→ TASK TO CARRY OUT
Without the pictures, set down every line of the data exactly.

----- INPUT DATA -----

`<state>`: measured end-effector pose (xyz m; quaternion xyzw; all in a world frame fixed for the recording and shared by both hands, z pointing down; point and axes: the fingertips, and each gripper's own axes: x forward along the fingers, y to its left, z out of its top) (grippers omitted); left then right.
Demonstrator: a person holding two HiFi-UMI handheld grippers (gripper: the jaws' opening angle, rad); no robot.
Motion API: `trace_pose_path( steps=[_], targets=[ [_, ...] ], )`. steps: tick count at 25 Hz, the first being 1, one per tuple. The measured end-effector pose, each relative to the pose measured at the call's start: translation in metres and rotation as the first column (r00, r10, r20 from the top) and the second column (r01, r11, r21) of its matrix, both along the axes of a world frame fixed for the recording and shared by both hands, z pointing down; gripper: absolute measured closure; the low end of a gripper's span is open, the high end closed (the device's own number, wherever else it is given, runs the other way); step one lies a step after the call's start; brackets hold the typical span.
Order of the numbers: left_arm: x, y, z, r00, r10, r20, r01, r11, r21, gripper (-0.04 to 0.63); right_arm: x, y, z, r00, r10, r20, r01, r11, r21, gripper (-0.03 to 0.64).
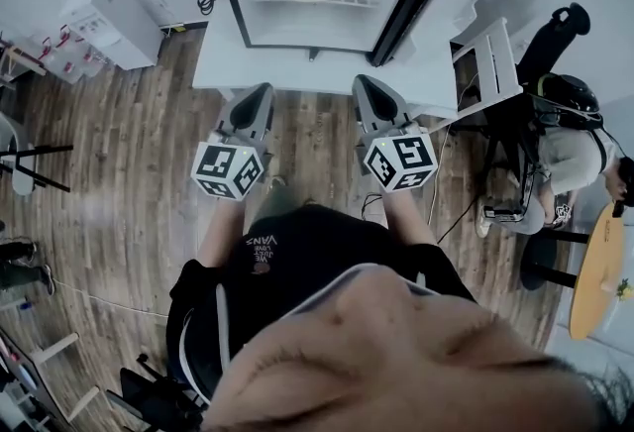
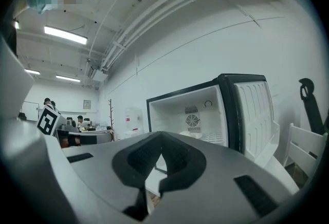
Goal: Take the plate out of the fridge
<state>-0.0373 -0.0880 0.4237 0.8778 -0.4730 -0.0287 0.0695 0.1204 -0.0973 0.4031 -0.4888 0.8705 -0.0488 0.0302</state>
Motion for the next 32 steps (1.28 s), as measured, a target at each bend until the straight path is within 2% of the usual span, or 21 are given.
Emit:
trace_pose_path(
  steps=[7,17,32],
  targets=[
    [-0.001,-0.045,-0.002,0.998,0.060,-0.015,-0.060,0.998,-0.010,0.578,-0.006,-0.035,-0.005,0.999,0.045,-0.006,-0.045,0.999,0.002,0.606],
    [-0.011,-0.113,-0.016,0.988,0.152,-0.016,-0.152,0.988,0.013,0.579,-0.026,-0.091,-0.014,0.993,0.115,-0.008,-0.115,0.993,0.015,0.607],
    [-0.028,-0.161,-0.013,0.963,0.270,-0.013,-0.270,0.963,0.001,0.578,-0.049,-0.130,-0.011,0.977,0.215,-0.010,-0.215,0.977,0.013,0.606]
  ],
)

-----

→ OUTPUT OF THE EXERCISE
`<state>`: measured end-effector pose (xyz m; quaternion xyzw; all in a world frame fixed for the recording and shared by both hands, z pointing down; point and axes: the fingertips, and each gripper's own axes: x forward along the fingers, y to its left, z out of its top) (grippers omitted); left then right.
Demonstrator: a person holding two HiFi-UMI handheld grippers (gripper: the jaws' opening angle, rad); no robot.
Motion API: `trace_pose_path( steps=[_], targets=[ [_, ...] ], )`. steps: tick count at 25 Hz, the first being 1, one per tuple. The measured end-effector pose, each relative to the pose measured at the call's start: translation in metres and rotation as the first column (r00, r10, r20 from the top) and the second column (r01, r11, r21) of its matrix, both along the axes of a world frame fixed for the recording and shared by both hands, z pointing down; gripper: absolute measured closure; the low end of a gripper's span is open, the high end closed (the device's own number, wherever else it is given, runs the other way); step one lies a step after the call's start; brackets hold the typical span.
Order of the numbers: left_arm: x, y, z, r00, r10, r20, r01, r11, r21, gripper (-0.04 to 0.63); right_arm: x, y, z, r00, r10, r20, r01, r11, r21, gripper (-0.03 to 0.64).
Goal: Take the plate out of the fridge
<state>-0.0373 -0.0880 0.4237 0.8778 -0.4730 -0.0287 0.0695 0.1204 -0.0973 0.4031 -0.4888 0.8705 -0.0488 0.0302</state>
Motion for the next 32 steps (1.28 s), as measured, a target at each bend until the straight path is within 2% of the usual span, or 21 are given.
Emit:
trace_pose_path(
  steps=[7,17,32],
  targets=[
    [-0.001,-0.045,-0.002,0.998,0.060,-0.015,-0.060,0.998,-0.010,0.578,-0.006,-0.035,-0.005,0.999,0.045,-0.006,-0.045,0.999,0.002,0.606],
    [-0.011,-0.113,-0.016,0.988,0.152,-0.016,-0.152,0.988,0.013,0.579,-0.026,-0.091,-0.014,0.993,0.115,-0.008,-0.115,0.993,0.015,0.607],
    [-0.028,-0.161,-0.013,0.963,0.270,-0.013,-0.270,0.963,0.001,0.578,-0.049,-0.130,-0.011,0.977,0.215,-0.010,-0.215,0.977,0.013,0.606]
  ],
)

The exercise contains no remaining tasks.